The assiduous reader of this blog will already know my opinion of Perth jazz musicians: they're highly talented, but overindulged. The uncultivated audiences of this city are supposed to be pathetically grateful to be allowed to come into their presence, and to expect them to provide a well-planned, carefully arranged or, heaven forfend, entertaining show is the height of presumption. I only went to this particular show because I hadn't heard of the performers, so there was a chance that some of them might still be humble enough to care what the audience would enjoy hearing.
What I actually got was a mixed bag. Half of the time the performance was exactly what I wanted: a mixture of classics and original numbers, with the standards given fresh new treatments that reflected both the potency of the original and the elan of the musicians. The other half of the time, it was more of the usual Perth jazz crap - long, complicated, tedious, interchangeable solos of great technical merit but no beauty, each one utterly unrelated to the (much shorter) song that bookended it. Jazz pianist Benny Green can hammer out a version of 'Down By The Riverside' that stamps and swings in his signature style and showcases his vast talent... and never, for one second, stops being 'Down By The Riverside'. Give Tal Cohen the 74 year old standard 'Caravan', on the other hand, and within thirty seconds Juan Tizol's masterwork is but a distant memory, one to which you will only return several subjective hours later when the song concludes.
If only they could have seen the looks on the faces of the audience. When Saffron Sharp sang unexpected but well-designed harmonies with her backing singers, or her double bass player flicked out a complicated rhythm that was echoed back by the other instruments, we were captivated. By contrast, around the third or fourth minute of the seventh or eighth very long, freeform Carl Mackey sax solo, we were swirling ice around empty glasses, showing each other photos on our iPhones, fiddling with our jewellry, or just gazing blankly off into space.

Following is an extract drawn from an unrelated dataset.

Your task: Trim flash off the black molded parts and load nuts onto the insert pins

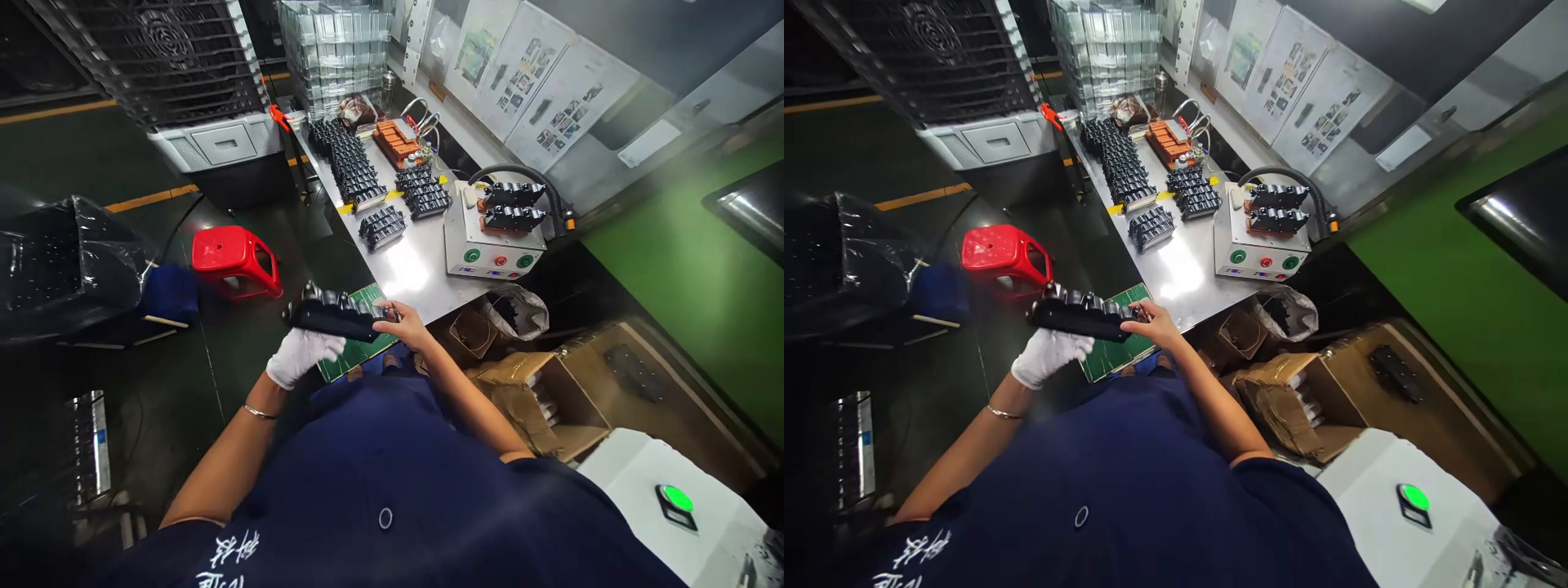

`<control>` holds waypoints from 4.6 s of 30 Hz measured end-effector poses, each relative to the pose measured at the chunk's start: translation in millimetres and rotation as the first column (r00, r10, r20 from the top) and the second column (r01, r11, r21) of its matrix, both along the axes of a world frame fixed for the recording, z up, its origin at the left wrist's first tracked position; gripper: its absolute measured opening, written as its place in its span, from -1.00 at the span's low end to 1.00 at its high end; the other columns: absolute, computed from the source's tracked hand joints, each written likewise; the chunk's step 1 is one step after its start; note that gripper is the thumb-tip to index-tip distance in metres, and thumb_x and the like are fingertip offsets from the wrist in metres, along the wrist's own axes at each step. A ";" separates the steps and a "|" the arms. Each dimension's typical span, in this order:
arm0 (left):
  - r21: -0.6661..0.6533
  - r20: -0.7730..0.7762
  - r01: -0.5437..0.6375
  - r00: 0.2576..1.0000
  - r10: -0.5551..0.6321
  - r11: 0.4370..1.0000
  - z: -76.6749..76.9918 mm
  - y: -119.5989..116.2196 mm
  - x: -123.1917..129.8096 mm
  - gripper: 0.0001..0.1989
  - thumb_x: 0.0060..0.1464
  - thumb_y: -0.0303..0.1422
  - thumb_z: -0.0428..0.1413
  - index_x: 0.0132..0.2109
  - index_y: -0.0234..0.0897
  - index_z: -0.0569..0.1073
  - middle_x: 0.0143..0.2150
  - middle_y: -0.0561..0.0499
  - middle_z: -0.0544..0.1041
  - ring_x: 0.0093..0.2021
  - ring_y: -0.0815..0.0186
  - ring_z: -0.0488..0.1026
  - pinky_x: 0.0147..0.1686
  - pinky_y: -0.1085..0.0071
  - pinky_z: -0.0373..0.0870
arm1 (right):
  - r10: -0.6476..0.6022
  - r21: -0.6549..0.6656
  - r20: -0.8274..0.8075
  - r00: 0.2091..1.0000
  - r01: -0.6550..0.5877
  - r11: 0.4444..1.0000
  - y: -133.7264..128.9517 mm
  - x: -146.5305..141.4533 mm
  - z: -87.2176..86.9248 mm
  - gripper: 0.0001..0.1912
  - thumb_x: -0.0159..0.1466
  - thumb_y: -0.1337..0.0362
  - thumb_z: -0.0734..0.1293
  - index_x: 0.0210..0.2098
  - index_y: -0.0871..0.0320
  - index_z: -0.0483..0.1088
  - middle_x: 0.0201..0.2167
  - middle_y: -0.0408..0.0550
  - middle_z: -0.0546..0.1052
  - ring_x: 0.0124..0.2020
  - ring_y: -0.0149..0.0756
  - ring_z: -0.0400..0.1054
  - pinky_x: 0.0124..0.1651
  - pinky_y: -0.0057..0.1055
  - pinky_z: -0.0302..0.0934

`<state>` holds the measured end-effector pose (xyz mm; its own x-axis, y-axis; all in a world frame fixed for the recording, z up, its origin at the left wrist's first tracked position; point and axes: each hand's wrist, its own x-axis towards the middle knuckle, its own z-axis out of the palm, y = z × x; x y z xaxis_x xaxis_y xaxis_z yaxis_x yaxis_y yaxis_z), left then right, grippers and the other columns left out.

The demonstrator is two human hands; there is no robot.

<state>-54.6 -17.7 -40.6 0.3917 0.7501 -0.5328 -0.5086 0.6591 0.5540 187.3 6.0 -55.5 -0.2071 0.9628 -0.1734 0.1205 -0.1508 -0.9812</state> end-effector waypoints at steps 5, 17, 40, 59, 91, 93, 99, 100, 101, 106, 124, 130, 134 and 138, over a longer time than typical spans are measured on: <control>0.004 0.182 -0.411 0.897 0.403 0.912 24.8 7.5 43.3 -0.66 0.27 -0.13 0.03 -0.06 -0.28 0.53 -0.12 -0.08 0.64 -0.11 0.27 0.58 -0.03 0.31 0.51 | -0.169 0.049 0.029 0.985 0.168 0.985 -21.4 -37.3 11.7 -0.51 -0.05 -0.09 0.49 -0.31 0.15 0.42 -0.49 -0.19 0.40 -0.44 -0.39 0.24 -0.33 -0.41 0.12; 0.198 -0.018 -0.511 0.851 0.524 0.837 49.0 -4.5 58.9 -0.58 -0.37 -0.32 0.48 -0.28 -0.34 0.58 -0.34 0.01 0.65 -0.35 0.30 0.58 -0.22 0.38 0.56 | 0.070 0.166 -0.112 0.991 -0.051 0.985 -15.4 -23.2 53.2 -0.53 0.14 -0.18 0.38 -0.46 0.13 0.32 -0.54 -0.21 0.28 -0.48 -0.45 0.11 -0.43 -0.44 0.01; -0.036 0.048 -0.414 0.908 0.415 0.910 65.8 8.5 51.8 -0.81 0.17 -0.30 0.18 -0.18 -0.37 0.49 -0.40 -0.05 0.62 -0.44 0.29 0.59 -0.41 0.42 0.58 | 0.051 0.241 -0.049 0.998 -0.038 0.970 -1.2 -17.1 40.1 -0.55 0.17 -0.17 0.34 -0.38 0.12 0.46 -0.44 -0.12 0.41 -0.42 -0.40 0.24 -0.34 -0.39 0.16; -0.089 0.159 -0.503 0.845 0.510 0.860 68.1 21.9 58.4 -0.77 0.31 -0.35 0.01 -0.25 -0.33 0.51 -0.43 0.06 0.59 -0.44 0.43 0.56 -0.27 0.51 0.56 | 0.015 0.239 0.050 0.999 -0.027 0.971 -15.3 -16.8 59.9 -0.65 0.20 -0.06 0.35 -0.36 0.13 0.45 -0.49 -0.16 0.38 -0.51 -0.44 0.15 -0.41 -0.40 0.07; -0.062 -0.013 -0.261 0.965 0.261 0.963 76.2 7.7 43.2 -0.79 0.19 -0.50 0.08 -0.07 -0.47 0.54 -0.28 -0.15 0.66 -0.36 0.20 0.64 -0.24 0.32 0.63 | 0.226 0.476 0.620 0.752 -0.589 0.654 8.4 -4.3 90.7 -0.35 0.36 -0.24 -0.08 -0.45 0.13 0.27 -0.53 -0.11 0.32 -0.50 -0.38 0.14 -0.41 -0.40 -0.08; -0.067 0.015 -0.248 0.968 0.250 0.966 75.9 6.6 43.4 -0.78 0.20 -0.49 0.08 -0.06 -0.47 0.53 -0.26 -0.16 0.67 -0.31 0.18 0.64 -0.21 0.33 0.62 | 0.205 0.506 0.657 0.726 -0.625 0.594 8.3 -7.1 89.6 -0.34 0.30 -0.32 0.00 -0.52 0.13 0.22 -0.57 -0.14 0.27 -0.52 -0.39 0.09 -0.44 -0.40 -0.15; -0.172 0.112 -0.289 0.944 0.310 0.942 75.9 4.4 51.2 -0.74 0.30 -0.45 -0.03 -0.16 -0.41 0.56 -0.31 -0.09 0.67 -0.34 0.27 0.64 -0.26 0.44 0.60 | 0.094 0.574 0.666 0.740 -0.588 0.570 13.3 -10.4 84.4 -0.34 0.33 -0.27 0.03 -0.61 0.14 0.11 -0.62 -0.18 0.18 -0.54 -0.43 0.05 -0.45 -0.41 -0.17; -0.177 0.119 -0.313 0.934 0.336 0.933 76.5 4.1 52.9 -0.73 0.31 -0.44 -0.04 -0.17 -0.40 0.56 -0.31 -0.08 0.67 -0.36 0.30 0.63 -0.27 0.47 0.60 | 0.070 0.581 0.673 0.737 -0.584 0.568 13.9 -10.5 83.7 -0.34 0.34 -0.26 0.03 -0.62 0.14 0.12 -0.62 -0.18 0.18 -0.53 -0.43 0.05 -0.45 -0.41 -0.17; -0.186 0.116 -0.338 0.925 0.363 0.922 77.3 3.7 54.6 -0.73 0.31 -0.43 -0.04 -0.19 -0.39 0.56 -0.32 -0.06 0.66 -0.38 0.33 0.62 -0.29 0.51 0.59 | 0.047 0.587 0.680 0.732 -0.582 0.563 14.3 -10.6 83.1 -0.34 0.35 -0.24 0.02 -0.62 0.15 0.14 -0.62 -0.18 0.19 -0.53 -0.43 0.05 -0.46 -0.40 -0.18; -0.252 0.077 -0.406 0.897 0.436 0.878 81.0 2.0 60.0 -0.76 0.30 -0.36 0.02 -0.20 -0.34 0.56 -0.33 -0.01 0.66 -0.38 0.37 0.61 -0.23 0.50 0.58 | -0.102 0.655 0.671 0.734 -0.523 0.545 15.7 -11.7 80.2 -0.33 0.39 -0.19 -0.03 -0.57 0.16 0.25 -0.58 -0.14 0.26 -0.50 -0.41 0.11 -0.43 -0.40 -0.13; -0.431 0.138 -0.452 0.823 0.552 0.782 102.8 2.7 57.1 -0.81 0.27 -0.46 0.05 -0.13 -0.36 0.56 -0.33 -0.02 0.67 -0.26 0.31 0.64 -0.01 0.37 0.54 | -0.052 0.635 0.687 0.725 -0.564 0.529 27.2 4.9 109.2 -0.52 0.46 0.10 0.05 -0.40 0.17 0.43 -0.56 -0.11 0.39 -0.49 -0.41 0.23 -0.40 -0.42 -0.02; -0.414 0.074 -0.435 0.859 0.506 0.799 99.5 -0.6 53.6 -0.79 0.29 -0.49 0.00 -0.16 -0.36 0.55 -0.30 -0.02 0.66 -0.29 0.36 0.63 -0.02 0.41 0.54 | 0.092 0.551 0.743 0.663 -0.684 0.479 29.4 10.2 113.7 -0.51 0.45 0.12 0.07 -0.44 0.18 0.46 -0.57 -0.10 0.44 -0.50 -0.41 0.28 -0.39 -0.41 0.02; -0.432 0.032 -0.420 0.877 0.479 0.798 100.1 -3.3 51.6 -0.81 0.28 -0.49 0.01 -0.13 -0.35 0.54 -0.32 -0.01 0.65 -0.34 0.39 0.62 -0.08 0.52 0.53 | 0.216 0.511 0.740 0.637 -0.741 0.436 31.1 18.0 117.2 -0.57 0.43 0.14 0.14 -0.45 0.17 0.45 -0.58 -0.11 0.45 -0.54 -0.43 0.26 -0.40 -0.44 0.04; -0.460 0.084 -0.321 0.913 0.400 0.828 102.3 -3.7 52.2 -0.78 0.29 -0.49 -0.01 -0.05 -0.42 0.51 -0.33 -0.06 0.65 -0.33 0.32 0.63 -0.11 0.44 0.57 | 0.370 0.435 0.692 0.620 -0.767 0.472 32.8 25.6 123.9 -0.51 0.43 0.09 0.12 -0.53 0.18 0.37 -0.61 -0.15 0.35 -0.55 -0.48 0.17 -0.40 -0.46 0.02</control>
<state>-2.4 -21.4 61.7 0.2516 0.5686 -0.7832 -0.8161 0.5597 0.1441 212.9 38.8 68.4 -0.8382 0.5163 0.1757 0.3524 0.7586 -0.5480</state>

Philistines, obviously, unworthy of the greatness before us.
The assiduous reader of this blog will already know my opinion of Perth jazz musicians: they're highly talented, but overindulged. The uncultivated audiences of this city are supposed to be pathetically grateful to be allowed to come into their presence, and to expect them to provide a well-planned, carefully arranged or, heaven forfend, entertaining show is the height of presumption. I only went to this particular show because I hadn't heard of the performers, so there was a chance that some of them might still be humble enough to care what the audience would enjoy hearing.
What I actually got was a mixed bag. Half of the time the performance was exactly what I wanted: a mixture of classics and original numbers, with the standards given fresh new treatments that reflected both the potency of the original and the elan of the musicians. The other half of the time, it was more of the usual Perth jazz crap - long, complicated, tedious, interchangeable solos of great technical merit but no beauty, each one utterly unrelated to the (much shorter) song that bookended it. Jazz pianist Benny Green can hammer out a version of 'Down By The Riverside' that stamps and swings in his signature style and showcases his vast talent... and never, for one second, stops being 'Down By The Riverside'. Give Tal Cohen the 74 year old standard 'Caravan', on the other hand, and within thirty seconds Juan Tizol's masterwork is but a distant memory, one to which you will only return several subjective hours later when the song concludes.
If only they could have seen the looks on the faces of the audience. When Saffron Sharp sang unexpected but well-designed harmonies with her backing singers, or her double bass player flicked out a complicated rhythm that was echoed back by the other instruments, we were captivated. By contrast, around the third or fourth minute of the seventh or eighth very long, freeform Carl Mackey sax solo, we were swirling ice around empty glasses, showing each other photos on our iPhones, fiddling with our jewellry, or just gazing blankly off into space.
Philistines, obviously, unworthy of the greatness before us.
3 Comments:
Then again, the Philistines practically invented Jazz.
It says so in the bible.
Ah yes, the Gospel According to St Thelonious.
You know when a jazz musician is off in their own little world - and on the verge of a long solo - when they look like they've smelled decaying meat left in a pentathlete's sock but they're rather enjoying the odour.
As I'm sure you recall but maybe blogger won't let you do, élan has an acute accent on the 'e'. Jazz philistine though I am, I make up for it by being an unashamed language snob.